Instructions to follow
Within the data, how many lines hold the word "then"? Answer with nothing but the number.

^^^^^^^^^^^^^^^^

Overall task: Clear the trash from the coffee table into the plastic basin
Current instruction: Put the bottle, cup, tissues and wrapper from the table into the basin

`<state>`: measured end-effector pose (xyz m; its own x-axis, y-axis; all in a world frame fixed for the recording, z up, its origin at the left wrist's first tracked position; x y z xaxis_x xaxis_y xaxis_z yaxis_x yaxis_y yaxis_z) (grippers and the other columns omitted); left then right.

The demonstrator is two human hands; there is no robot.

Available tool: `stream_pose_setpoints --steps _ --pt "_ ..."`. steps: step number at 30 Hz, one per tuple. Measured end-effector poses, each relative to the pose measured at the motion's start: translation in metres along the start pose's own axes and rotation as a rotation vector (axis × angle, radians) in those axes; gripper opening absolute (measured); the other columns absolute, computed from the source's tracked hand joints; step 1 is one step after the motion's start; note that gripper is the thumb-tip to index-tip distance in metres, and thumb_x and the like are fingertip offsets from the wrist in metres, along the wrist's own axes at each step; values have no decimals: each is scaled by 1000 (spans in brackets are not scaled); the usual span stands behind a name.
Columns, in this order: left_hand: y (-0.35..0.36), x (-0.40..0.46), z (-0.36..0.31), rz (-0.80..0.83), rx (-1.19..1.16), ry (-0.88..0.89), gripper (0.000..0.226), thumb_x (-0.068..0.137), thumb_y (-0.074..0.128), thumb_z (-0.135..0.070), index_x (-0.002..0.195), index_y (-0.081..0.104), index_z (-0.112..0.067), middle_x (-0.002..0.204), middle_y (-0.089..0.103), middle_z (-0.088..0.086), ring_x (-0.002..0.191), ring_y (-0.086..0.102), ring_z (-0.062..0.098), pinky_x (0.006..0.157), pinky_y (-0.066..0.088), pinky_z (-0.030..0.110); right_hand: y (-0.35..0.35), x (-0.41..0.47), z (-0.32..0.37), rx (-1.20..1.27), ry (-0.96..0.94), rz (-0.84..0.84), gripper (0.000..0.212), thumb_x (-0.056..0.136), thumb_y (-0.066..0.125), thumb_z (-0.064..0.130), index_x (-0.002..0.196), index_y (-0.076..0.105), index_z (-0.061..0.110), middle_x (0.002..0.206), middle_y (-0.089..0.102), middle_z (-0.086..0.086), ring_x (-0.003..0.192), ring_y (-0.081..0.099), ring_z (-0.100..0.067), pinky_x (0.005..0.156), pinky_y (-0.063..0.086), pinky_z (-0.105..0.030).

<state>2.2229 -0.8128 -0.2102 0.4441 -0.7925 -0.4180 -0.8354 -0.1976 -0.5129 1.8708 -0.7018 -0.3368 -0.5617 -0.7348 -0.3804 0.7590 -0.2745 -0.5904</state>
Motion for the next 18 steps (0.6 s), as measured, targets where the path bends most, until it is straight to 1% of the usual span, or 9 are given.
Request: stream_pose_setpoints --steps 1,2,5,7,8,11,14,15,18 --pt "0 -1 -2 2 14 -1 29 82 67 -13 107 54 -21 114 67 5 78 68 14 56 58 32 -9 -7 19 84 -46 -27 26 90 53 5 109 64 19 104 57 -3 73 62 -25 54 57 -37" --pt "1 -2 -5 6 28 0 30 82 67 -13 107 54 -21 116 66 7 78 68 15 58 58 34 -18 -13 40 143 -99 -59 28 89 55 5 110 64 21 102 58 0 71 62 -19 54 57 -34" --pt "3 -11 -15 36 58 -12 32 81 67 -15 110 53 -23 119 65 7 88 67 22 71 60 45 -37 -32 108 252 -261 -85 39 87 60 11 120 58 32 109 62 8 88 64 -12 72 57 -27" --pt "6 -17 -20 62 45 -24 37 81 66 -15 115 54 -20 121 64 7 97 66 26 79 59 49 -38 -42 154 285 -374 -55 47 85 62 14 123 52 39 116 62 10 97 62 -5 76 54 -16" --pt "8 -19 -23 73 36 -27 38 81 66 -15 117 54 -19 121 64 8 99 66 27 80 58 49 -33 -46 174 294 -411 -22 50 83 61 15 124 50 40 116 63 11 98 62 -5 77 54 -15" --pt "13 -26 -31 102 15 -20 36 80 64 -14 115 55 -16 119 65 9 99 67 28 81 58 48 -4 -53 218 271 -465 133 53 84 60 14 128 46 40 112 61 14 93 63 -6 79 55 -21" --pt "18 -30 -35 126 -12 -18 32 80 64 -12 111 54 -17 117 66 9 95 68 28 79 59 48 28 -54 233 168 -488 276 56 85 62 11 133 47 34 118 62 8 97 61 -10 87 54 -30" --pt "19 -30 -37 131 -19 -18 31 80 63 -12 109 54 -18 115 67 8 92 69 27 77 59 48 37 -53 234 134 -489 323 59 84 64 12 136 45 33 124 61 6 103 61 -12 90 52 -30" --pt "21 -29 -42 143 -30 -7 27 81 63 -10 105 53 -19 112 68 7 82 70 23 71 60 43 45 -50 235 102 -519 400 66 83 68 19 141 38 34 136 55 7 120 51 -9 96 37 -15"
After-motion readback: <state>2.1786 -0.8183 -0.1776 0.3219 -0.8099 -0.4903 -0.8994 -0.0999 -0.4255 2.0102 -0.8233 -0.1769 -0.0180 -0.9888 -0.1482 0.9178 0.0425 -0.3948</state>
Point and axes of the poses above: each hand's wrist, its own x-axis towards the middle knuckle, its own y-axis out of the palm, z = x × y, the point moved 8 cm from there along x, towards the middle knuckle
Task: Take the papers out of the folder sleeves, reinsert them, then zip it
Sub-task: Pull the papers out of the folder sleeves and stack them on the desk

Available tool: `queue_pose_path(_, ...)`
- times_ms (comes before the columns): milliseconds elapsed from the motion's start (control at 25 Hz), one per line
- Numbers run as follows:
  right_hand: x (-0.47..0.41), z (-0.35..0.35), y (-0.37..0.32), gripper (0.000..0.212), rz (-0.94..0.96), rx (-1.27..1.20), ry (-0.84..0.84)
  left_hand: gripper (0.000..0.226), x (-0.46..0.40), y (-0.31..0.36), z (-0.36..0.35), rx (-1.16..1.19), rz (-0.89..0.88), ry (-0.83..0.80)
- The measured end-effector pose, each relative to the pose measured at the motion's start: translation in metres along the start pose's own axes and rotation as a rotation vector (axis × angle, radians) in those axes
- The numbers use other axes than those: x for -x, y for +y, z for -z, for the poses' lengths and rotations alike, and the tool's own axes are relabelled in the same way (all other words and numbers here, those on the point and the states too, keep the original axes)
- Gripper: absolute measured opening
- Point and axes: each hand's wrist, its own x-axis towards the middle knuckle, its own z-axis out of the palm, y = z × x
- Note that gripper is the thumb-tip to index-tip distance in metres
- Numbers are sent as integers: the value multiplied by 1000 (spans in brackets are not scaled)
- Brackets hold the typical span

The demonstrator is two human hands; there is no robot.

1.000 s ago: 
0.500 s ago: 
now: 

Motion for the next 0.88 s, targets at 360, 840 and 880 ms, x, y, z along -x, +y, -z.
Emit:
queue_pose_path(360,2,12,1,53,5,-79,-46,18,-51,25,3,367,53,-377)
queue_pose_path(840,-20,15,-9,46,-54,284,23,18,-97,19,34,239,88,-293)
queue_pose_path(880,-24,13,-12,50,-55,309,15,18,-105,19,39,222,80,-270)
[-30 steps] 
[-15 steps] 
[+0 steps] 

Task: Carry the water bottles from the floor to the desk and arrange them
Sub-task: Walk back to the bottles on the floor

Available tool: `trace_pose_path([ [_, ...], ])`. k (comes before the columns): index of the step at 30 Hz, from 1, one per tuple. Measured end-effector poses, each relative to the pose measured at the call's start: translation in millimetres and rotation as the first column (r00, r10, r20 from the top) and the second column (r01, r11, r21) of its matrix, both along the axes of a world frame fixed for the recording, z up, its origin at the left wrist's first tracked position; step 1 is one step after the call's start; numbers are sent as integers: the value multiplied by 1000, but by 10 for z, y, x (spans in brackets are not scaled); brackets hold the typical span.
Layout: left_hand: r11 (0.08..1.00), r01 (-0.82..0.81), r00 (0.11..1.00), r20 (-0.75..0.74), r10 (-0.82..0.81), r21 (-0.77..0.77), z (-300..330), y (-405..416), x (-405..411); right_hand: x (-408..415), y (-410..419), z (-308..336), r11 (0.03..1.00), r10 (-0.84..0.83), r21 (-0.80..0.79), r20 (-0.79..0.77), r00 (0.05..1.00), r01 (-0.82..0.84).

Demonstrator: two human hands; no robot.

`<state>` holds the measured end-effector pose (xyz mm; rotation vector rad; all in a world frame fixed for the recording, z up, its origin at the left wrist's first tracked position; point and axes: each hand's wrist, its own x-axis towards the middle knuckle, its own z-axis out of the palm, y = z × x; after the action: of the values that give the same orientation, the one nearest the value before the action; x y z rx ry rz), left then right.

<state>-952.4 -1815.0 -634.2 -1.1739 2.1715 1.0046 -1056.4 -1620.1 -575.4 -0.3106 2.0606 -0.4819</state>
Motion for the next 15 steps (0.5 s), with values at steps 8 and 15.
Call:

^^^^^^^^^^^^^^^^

Result of the exercise
3